National Parks and camping go together like peanut butter and jelly. Our country’s most stunning natural wonders are best experienced in an RV that really lets you immerse yourself in the awe-inspiring surroundings. One of the most underrated National Parks is Oregon’s Crater Lake. Not only does it have an epic history (the crater that holds the deepest lake in the country was formed by a massive volcano), but it’s also located in the breathtaking forests of Central Oregon. Here’s how to make the most of a camping trip to Crater Lake!
If you want to camp out really close to the lake, then Mazama Campground is your very best bet. The sites are spacious and well-appointed with fire rings, picnic tables, and grills, and you’re far enough away from your neighbors that you actually feel like you have some privacy! The bathrooms are also spotlessly clean, but remember to bring quarters for the showers. Book as far in advance as possible, because this great location attracts lots of visitors!

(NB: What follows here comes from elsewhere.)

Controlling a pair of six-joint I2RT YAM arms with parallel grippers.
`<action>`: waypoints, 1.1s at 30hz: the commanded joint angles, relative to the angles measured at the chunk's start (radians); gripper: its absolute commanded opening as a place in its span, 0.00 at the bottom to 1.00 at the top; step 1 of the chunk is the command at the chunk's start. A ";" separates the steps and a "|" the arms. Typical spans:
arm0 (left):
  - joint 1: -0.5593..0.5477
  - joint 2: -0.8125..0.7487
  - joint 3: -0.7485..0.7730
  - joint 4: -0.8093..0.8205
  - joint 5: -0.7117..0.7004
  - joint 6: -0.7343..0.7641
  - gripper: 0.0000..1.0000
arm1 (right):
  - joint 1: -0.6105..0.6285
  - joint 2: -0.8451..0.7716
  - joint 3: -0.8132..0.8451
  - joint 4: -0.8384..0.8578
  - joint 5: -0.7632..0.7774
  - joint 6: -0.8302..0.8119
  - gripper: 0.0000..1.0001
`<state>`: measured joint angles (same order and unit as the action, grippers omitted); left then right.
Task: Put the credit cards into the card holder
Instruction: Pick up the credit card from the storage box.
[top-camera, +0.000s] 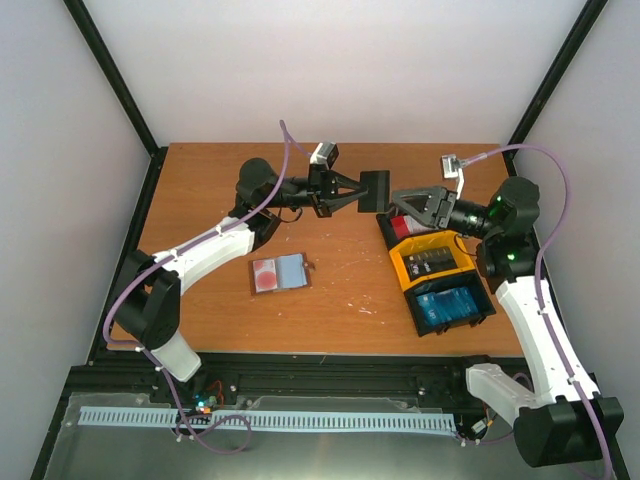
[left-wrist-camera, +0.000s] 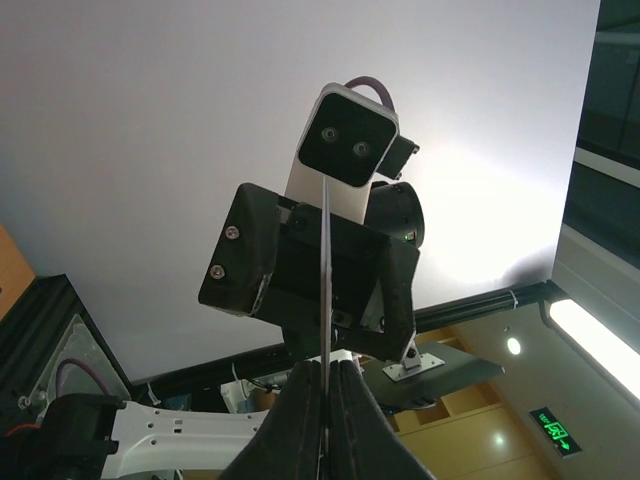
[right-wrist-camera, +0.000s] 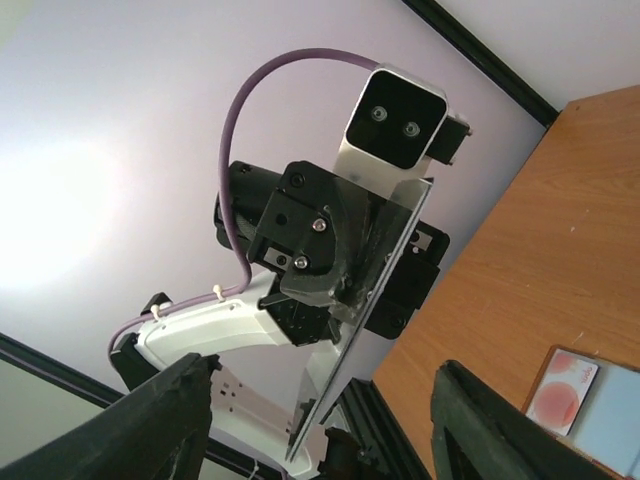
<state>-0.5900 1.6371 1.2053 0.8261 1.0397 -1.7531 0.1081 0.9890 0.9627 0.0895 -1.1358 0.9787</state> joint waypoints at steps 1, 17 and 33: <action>0.006 -0.028 0.026 -0.008 -0.011 0.029 0.01 | 0.014 0.016 0.026 -0.068 0.009 -0.051 0.56; 0.006 -0.021 0.028 0.053 -0.007 -0.006 0.00 | 0.030 0.056 0.020 -0.105 0.019 -0.078 0.24; 0.006 -0.025 0.007 0.140 -0.015 -0.051 0.01 | 0.029 0.038 -0.019 0.023 0.006 0.023 0.37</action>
<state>-0.5892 1.6371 1.2049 0.8764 1.0389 -1.7752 0.1318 1.0386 0.9600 0.0830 -1.1336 0.9886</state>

Crater Lake is just as historically awesome as it is beautiful! Its waters fill a caldera from a collapsed volcano called Mount Mazama (the Klamath tribes, who might have witnessed the volcano’s collapse, tell an origins story that involves an epic battle between Skell, the sky god, and Llao, the god of the underworld). With a depth of 2,148 feet, it is the deepest lake in the US, and the ninth deepest in the world. The lake is not river-fed; its water comes from rain and snowmelt, which accounts for the lake’s extra-clean—and beautiful blue—water. This also means that there is no indigenous fish population, but between the late 1800s and the early 1940s, the lake was stocked with several different species of fish, some of which have managed to survive and reproduce.
Watchman Lookout Station
One of the best views of Crater Lake is from the Watchman Lookout Station, a fire lookout tower that’s been converted into a museum. Built partially into the hill and constructed out of logs and native stone, it features eight-foot windows looking down onto the lake. Hike up here to take it all in for yourself!

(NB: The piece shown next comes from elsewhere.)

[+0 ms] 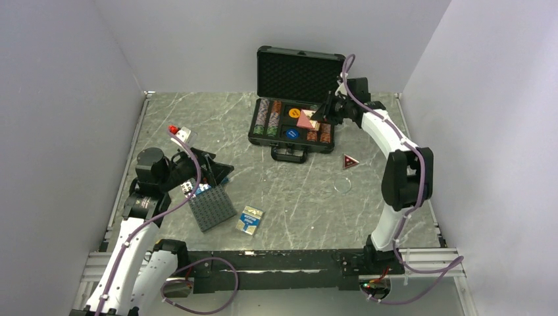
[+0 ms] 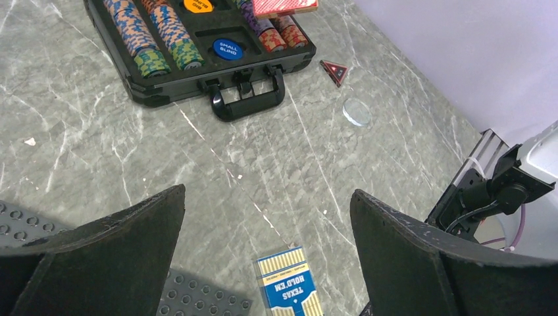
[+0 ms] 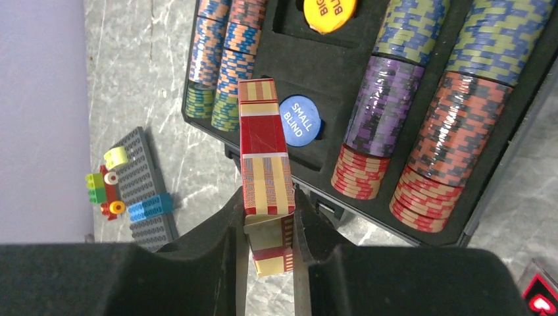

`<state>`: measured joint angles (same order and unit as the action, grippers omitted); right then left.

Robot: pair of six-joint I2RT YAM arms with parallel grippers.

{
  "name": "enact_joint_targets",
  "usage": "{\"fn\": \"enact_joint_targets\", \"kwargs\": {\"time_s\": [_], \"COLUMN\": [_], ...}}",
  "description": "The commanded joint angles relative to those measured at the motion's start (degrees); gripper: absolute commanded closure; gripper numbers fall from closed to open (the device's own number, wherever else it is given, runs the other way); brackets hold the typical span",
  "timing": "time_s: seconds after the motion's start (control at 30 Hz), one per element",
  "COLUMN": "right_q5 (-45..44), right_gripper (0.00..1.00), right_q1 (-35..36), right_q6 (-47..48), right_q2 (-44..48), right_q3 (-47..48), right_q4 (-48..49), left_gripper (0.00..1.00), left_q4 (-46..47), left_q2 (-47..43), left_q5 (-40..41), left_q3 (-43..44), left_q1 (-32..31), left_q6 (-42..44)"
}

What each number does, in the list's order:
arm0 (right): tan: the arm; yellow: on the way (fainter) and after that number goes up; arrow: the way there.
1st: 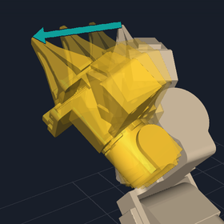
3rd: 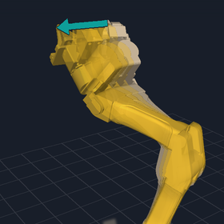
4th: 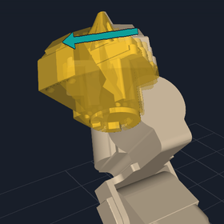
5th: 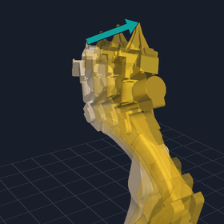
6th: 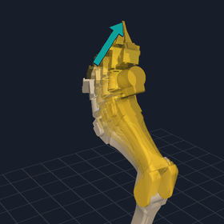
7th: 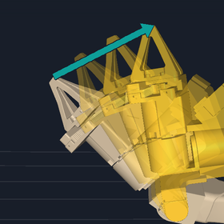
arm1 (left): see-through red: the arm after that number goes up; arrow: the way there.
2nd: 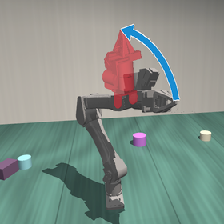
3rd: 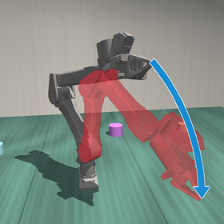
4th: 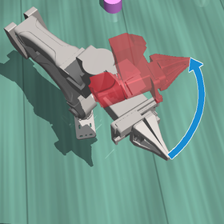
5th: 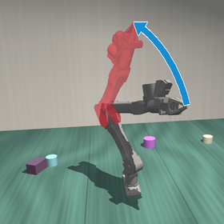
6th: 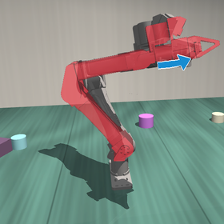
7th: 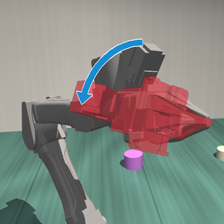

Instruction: Pack up texas hold em set

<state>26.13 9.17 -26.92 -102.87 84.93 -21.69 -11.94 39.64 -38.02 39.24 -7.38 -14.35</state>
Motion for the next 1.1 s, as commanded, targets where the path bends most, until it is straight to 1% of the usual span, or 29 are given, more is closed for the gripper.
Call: {"fn": "enact_joint_targets", "kwargs": {"time_s": [0.0, 0.17, 0.27, 0.6, 0.93, 0.97, 1.07], "right_q5": [5.42, 8.36, 9.40, 10.28, 10.23, 9.33, 6.68], "right_gripper": [1.00, 1.00, 1.00, 1.00, 1.00, 1.00, 0.93], "right_q1": [0.22, 0.30, 0.70, 0.94, 1.14, 1.34, 1.83], "right_q6": [2.04, 1.16, 0.21, -1.25, -0.04, 0.29, 1.05], "right_q2": [-3.59, -8.84, -10.73, -17.54, -23.57, -23.88, -24.83], "right_q3": [7.33, 10.77, 11.29, 15.11, 20.96, 21.40, 22.52], "right_q4": [-4.52, -6.01, -5.68, -6.89, -12.78, -13.29, -14.79], "left_gripper": [0.01, 0.01, 0.01, 0.01, 0.01, 0.01, 0.01], "left_q4": [0.35, -0.14, -0.24, -0.34, -0.24, -0.28, -0.21], "left_q2": [0.19, 0.00, 0.11, -0.16, -0.26, -0.26, -0.19], "left_q5": [-0.09, 0.80, 0.87, 0.98, 0.58, 0.54, 0.49], "left_q3": [2.41, 2.48, 2.50, 2.50, 2.42, 2.42, 2.41], "left_q1": [0.08, 0.08, 0.08, 0.13, 0.13, 0.11, 0.08], "left_q6": [1.46, 1.83, 1.96, 2.01, 1.76, 1.74, 1.64]}}
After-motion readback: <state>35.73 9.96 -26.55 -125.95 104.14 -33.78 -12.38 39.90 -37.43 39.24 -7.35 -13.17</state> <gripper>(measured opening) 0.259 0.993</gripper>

See the lake from every angle on Rim Drive, the park’s ever-popular scenic route, as it loops around the caldera. There are tons of places to pull off along the 33-mile drive that provide great photo ops, so if you happen to be driving, you can take a break and really enjoy the scenery, too. Keep in mind that Rim Drive is only open during the summer: in the winter, the road can get buried under up to 20 feet of snow!
If you’re in need of a snack, supplies for your campsite, or some souvenirs while exploring the park, head to the Rim Village Visitor Center, which also features outstanding views of the lake. Plus, this is where you can buy tickets for a tour that will take you around Rim Drive in a vintage-looking, eco-friendly trolley!
Sun Notch Viewpoint
There are two islands located in Crater Lake: Phantom Ship Island and Wizard Island. Phantom Ship Island definitely resembles a ghost ship on the lake at night and in the fog. Wizard Island is a volcanic cinder cone, and is capped by a crater called "The Witch's Cauldron." While you can take a boat out to Wizard Island, Phantom Ship Island is off-limits. The best way to experience it is from afar at the Sun Notch Viewpoint. It’s a short little one-mile hike that provides excellent views!
After a long day of exploring everything that Crater Lake has to offer, there’s nothing better than returning to the comfort of your RV to make s’mores, tell campfire stories, and get a really good night’s sleep to ready yourself for the next day’s adventures!